Sunday, January 30, 2011

Don't compare Egypt's rioters to the American revolutionaries

There is nothing inherently good about "democracy". Democracy is simply mob rule, in which the will of the majority can oppress the minority. The reason we view our own democracy as good is because it is a Constitutional democracy, in which the will of the majority is severely limited by a set of supreme laws. Our Constitution was designed to insure that, whatever the will of the majority, individual liberty will remain the basis of our society. When our government was created, we deliberately set up roadblocks against democracy. Read the Federalist Papers. They argue extensively of the perils of Democracy, and explain why a Representative Republic with a separation of powers (one of those powers being the States) helps eliminate the problems of mob rule and an uneducated populace.

Whatever you say about the fundamental "right to vote", no such right really exists. You do not have a right to vote to oppress your neighbor. The wellbeing of the people is not served by a government mandated to follow the uninformed temporary whims of the majority.

The danger of the situation in Egypt is that their "revolutionaries" are in no way similar to those that fought for freedom in America.
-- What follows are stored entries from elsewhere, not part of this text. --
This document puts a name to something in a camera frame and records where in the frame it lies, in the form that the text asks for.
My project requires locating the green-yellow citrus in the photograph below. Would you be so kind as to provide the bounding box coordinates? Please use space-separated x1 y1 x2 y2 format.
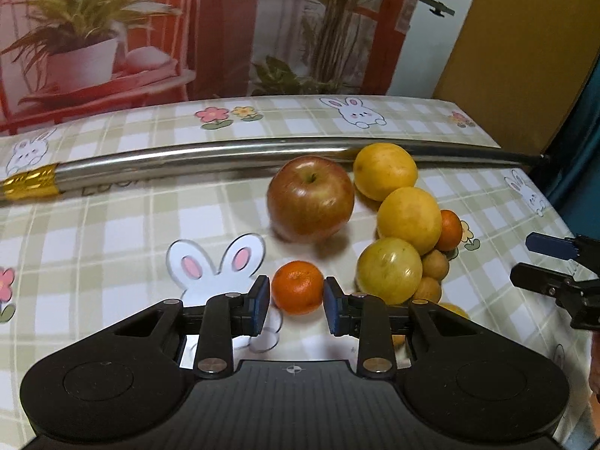
355 238 423 305
391 302 469 350

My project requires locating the small mandarin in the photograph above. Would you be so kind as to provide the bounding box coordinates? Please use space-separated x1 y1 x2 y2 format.
270 261 324 316
435 209 463 252

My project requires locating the brown longan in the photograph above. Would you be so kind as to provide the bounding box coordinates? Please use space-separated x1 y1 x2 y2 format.
422 249 450 281
413 276 443 303

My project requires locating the yellow orange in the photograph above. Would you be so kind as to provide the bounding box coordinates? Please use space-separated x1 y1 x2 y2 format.
353 142 418 202
376 187 443 256

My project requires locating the dark red apple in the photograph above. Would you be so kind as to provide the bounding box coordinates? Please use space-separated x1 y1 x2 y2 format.
267 156 355 244

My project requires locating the telescopic metal pole rake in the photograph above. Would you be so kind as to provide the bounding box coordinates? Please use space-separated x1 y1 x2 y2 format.
1 136 548 204

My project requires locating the plaid bunny tablecloth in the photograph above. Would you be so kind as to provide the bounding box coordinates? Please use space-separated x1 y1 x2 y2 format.
1 96 596 449

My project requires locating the brown cardboard board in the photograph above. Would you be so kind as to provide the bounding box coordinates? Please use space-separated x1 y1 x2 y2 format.
434 0 599 155

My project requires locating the printed room backdrop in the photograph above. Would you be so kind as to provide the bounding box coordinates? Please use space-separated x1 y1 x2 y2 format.
1 0 418 133
Our revolution was debated and decided by representatives of the people, which happened to include some of the greatest minds of the generation. When it moved forward it was for the noble principles declared in one of the greatest political documents in human history. Our revolution had strong leaders, an organized army with a chain of command. American revolutionaries were not a spontaneous angry mob rioting in the streets, burning and looting. When our revolutionary goals were complete, we built a Republic based on the doctrine of individual liberty, not "democracy".
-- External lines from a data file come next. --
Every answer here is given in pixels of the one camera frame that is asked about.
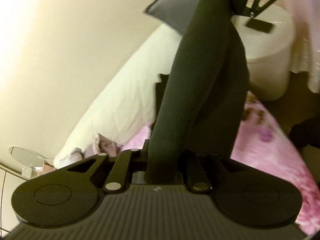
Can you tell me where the black shirt garment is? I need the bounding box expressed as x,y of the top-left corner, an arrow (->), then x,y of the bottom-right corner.
145,0 -> 249,184

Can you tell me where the stack of folded dark clothes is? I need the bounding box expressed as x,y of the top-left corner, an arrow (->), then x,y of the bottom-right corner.
155,74 -> 169,119

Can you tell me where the mauve pillow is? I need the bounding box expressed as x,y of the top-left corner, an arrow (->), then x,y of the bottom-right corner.
84,133 -> 121,158

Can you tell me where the black phone on table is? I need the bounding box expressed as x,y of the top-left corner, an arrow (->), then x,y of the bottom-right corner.
245,18 -> 274,34

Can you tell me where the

What doctrine or principle is guiding Egypt's revolutionaries? Who are their leaders? What is the great and noble principle they are fighting for? If it is for nothing but "democracy", than we have every reason to be worried. If it is for the principles of the Muslim Brotherhood, then the rioters are tools of oppression worse than anything Mubarak ever employed.  I'm not saying we should not support the struggle for democracy in Egypt.  I'm saying we should not support it blindly.